Selon ses investigations, Emmanuel Abayisenga devient ensuite policier. En 2012, alors qu'il nourrit des projets de départ de son pays natal, il arrive en France "marqué à la fois psychologiquement et physiquement", en raison de problèmes de santé, "de surdité et de vue", indique la journaliste.
Héloïse de Neuville explique qu'à son arrivée, il gravite dans le giron de la communauté catholique. Il est hébergé par des franciscains, effectue de petits travaux pour le compte de membres de la paroisse. Le 31 décembre 2018, le sacristain est agressé devant la cathédrale de Nantes, "probablement par un marginal". Un point de bascule, pour Héloïse de Neuville, qui estime alors qu'"il 'disjoncte' et verse dans une forme de paranoïa".
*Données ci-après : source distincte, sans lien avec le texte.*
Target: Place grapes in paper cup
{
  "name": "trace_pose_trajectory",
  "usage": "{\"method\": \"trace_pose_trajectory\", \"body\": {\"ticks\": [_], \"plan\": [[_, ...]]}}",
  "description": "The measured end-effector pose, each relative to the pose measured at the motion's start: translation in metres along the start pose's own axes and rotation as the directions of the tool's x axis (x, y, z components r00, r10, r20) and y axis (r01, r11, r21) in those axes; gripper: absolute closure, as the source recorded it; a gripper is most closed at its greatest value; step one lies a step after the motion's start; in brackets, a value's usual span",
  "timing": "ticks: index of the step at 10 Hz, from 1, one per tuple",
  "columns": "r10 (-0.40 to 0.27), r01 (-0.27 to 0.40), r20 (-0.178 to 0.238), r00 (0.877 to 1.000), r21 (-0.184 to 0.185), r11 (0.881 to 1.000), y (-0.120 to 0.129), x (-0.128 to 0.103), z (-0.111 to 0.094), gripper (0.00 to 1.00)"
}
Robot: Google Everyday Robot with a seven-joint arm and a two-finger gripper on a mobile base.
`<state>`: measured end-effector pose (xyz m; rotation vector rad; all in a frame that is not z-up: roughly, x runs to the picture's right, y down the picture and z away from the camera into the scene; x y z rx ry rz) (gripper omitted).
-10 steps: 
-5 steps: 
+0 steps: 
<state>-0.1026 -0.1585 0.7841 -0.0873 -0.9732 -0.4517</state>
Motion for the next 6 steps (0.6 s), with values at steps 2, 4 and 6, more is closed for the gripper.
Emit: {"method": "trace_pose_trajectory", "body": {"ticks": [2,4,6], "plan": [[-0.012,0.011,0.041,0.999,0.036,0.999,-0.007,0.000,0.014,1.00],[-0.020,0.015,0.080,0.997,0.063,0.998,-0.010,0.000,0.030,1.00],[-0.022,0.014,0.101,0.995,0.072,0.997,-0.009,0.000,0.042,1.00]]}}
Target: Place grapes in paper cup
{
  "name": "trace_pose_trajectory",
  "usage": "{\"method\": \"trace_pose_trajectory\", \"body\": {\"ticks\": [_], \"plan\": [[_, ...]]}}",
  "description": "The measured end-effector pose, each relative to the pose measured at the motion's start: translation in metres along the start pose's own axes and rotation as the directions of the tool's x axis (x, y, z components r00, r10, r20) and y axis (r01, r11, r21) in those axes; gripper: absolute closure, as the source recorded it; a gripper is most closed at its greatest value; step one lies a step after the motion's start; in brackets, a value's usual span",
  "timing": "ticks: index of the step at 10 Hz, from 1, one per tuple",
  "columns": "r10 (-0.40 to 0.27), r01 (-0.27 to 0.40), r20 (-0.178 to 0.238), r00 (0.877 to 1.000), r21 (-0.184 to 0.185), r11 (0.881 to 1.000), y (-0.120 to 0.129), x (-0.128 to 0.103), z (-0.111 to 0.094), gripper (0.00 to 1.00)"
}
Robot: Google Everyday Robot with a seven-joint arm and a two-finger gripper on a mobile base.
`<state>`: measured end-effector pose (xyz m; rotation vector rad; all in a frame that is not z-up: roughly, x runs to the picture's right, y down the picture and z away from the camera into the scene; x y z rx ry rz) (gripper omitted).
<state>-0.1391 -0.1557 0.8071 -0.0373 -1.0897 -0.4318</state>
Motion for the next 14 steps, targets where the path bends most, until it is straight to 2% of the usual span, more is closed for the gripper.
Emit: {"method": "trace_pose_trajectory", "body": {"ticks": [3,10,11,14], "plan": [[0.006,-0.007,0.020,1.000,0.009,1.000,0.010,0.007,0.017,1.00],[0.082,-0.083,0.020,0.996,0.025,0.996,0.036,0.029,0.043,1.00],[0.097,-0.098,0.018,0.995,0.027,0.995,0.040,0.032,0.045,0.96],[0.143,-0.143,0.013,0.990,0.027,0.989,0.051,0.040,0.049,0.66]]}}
En prison, les personnes qui le visitent font état d'un homme "complètement hagard", rapporte la journaliste. "Son avocat m'avait confié qu'il était très atteint psychiquement, il avait fait déjà plusieurs séjours en prison dans l'unité psychiatrique", ajoute-t-elle.
"Très en retrait"
"Les personnes qui l'ont approché quand il était en prison nous ont parlé d'un homme qui était prostré dans sa cellule, très marqué, et visiblement qui avait peur de ne jamais en sortir", corrobore sur notre antenne Xavier Le Normand, également journaliste à La Croix, soulignant des problèmes psychiatriques "très prégnants".
Auprès de BFMTV, Étienne, jeune paroissien nantais qui a côtoyé le suspect, fait part de sa stupeur. Il se souvient d'un homme "plutôt petit, timide. (...) Je le voyais aussi en aube, ou lors de repas. Il ne parlait pas beaucoup, il était très en retrait", témoigne-t-il.
Ouverte pour "homicide volontaire", l'enquête devra désormais s'attacher à éclaircir les nombreuses zones d'ombre de cette affaire, jusqu'à l'issue fatale.